Work task
Restate word for word the run of lines that begins at the one containing "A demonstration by" and ends at the last line of the listing.

════════════════

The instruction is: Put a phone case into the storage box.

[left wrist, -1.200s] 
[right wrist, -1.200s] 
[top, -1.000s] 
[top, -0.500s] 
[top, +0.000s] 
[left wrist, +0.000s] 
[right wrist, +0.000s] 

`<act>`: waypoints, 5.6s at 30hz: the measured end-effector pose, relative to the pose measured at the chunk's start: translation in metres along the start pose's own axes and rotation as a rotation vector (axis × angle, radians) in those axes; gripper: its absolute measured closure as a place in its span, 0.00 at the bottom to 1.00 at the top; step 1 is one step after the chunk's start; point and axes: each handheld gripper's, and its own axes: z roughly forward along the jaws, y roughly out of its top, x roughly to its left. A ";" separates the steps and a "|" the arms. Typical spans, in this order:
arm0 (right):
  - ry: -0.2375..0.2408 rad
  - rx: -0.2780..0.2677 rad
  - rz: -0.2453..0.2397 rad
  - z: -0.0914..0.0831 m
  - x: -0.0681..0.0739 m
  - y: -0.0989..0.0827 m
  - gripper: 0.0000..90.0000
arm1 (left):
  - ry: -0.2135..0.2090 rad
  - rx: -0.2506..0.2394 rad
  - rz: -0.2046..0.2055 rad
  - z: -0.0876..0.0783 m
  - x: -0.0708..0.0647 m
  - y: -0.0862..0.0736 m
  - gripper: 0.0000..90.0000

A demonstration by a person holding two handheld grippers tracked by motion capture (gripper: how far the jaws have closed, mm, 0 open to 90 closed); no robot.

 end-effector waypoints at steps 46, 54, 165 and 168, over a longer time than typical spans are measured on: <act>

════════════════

Answer area
A demonstration by a person holding two handheld grippers tracked by motion capture (gripper: how far the jaws have closed, mm, 0 open to 90 closed); no robot.

 end-effector waypoints at steps 46, 54, 165 and 168, over a longer time than typical spans are measured on: <act>

That concludes the output.